<<<<
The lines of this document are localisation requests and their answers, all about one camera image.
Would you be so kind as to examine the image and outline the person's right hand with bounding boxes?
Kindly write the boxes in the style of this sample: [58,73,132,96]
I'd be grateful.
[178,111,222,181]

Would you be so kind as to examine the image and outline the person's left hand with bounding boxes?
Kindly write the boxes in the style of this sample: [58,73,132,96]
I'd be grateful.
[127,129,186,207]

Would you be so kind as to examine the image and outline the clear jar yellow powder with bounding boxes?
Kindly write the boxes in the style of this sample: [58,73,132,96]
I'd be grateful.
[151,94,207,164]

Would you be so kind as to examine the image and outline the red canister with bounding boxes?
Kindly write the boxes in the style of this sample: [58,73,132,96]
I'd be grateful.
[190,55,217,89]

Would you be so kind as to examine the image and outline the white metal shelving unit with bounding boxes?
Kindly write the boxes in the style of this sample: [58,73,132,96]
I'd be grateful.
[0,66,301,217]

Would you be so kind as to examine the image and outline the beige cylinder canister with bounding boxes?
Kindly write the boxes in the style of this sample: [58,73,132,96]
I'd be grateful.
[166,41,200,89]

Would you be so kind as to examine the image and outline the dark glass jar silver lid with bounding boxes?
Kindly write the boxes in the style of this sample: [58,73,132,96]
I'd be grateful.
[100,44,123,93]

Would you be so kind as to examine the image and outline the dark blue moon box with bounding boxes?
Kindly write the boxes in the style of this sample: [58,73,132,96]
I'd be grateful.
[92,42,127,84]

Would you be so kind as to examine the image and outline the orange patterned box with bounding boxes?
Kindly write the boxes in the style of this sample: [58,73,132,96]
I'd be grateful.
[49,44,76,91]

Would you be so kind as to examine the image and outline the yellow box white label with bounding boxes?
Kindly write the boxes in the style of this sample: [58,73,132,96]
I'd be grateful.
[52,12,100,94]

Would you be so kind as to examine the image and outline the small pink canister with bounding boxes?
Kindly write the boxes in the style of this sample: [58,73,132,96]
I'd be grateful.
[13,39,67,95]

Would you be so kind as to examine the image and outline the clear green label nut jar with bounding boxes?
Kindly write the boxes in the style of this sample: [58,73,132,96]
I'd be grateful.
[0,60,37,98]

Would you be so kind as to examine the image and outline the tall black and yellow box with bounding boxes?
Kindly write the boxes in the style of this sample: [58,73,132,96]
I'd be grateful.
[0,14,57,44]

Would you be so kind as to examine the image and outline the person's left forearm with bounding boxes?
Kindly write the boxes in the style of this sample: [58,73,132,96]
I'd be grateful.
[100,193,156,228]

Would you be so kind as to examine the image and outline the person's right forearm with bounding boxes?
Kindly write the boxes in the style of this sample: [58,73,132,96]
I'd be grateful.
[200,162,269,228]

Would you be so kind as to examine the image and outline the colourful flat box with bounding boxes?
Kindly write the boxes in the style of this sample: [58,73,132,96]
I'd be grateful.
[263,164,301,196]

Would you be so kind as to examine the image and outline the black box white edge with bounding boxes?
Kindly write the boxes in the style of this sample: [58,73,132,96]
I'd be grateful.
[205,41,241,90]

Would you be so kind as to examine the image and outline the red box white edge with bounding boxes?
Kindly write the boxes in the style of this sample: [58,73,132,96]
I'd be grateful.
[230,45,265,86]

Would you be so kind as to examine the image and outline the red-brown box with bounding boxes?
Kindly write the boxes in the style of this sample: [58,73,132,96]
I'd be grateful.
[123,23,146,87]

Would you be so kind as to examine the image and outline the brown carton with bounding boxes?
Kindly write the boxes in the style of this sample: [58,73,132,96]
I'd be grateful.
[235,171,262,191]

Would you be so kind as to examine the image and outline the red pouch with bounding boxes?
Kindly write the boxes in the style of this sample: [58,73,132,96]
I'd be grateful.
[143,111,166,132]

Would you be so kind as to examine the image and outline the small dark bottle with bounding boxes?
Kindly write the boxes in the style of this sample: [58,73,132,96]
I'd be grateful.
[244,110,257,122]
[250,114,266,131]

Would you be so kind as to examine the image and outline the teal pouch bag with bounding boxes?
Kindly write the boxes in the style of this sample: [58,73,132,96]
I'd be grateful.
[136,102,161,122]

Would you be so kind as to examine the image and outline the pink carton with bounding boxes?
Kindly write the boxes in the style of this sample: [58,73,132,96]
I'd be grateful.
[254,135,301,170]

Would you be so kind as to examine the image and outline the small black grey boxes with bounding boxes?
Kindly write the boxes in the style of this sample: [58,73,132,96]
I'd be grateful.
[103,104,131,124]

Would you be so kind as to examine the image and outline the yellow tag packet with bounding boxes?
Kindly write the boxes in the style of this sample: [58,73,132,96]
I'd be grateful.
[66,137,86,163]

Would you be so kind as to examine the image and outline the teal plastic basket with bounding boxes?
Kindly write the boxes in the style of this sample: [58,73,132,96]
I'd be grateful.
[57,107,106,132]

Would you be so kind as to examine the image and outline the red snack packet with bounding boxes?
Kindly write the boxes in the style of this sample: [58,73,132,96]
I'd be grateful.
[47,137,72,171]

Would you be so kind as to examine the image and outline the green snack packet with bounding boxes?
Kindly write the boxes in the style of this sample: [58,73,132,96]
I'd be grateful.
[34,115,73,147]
>>>>
> **Goal of the exercise**
Every line from the start of the material above through the line that contains "right hand with bounding boxes?" must be written out exactly, with both ends included.

> **Finished task**
The lines of this document are localisation requests and their answers, all about one camera image.
Would you be so kind as to examine the image and outline the person's right hand with bounding boxes?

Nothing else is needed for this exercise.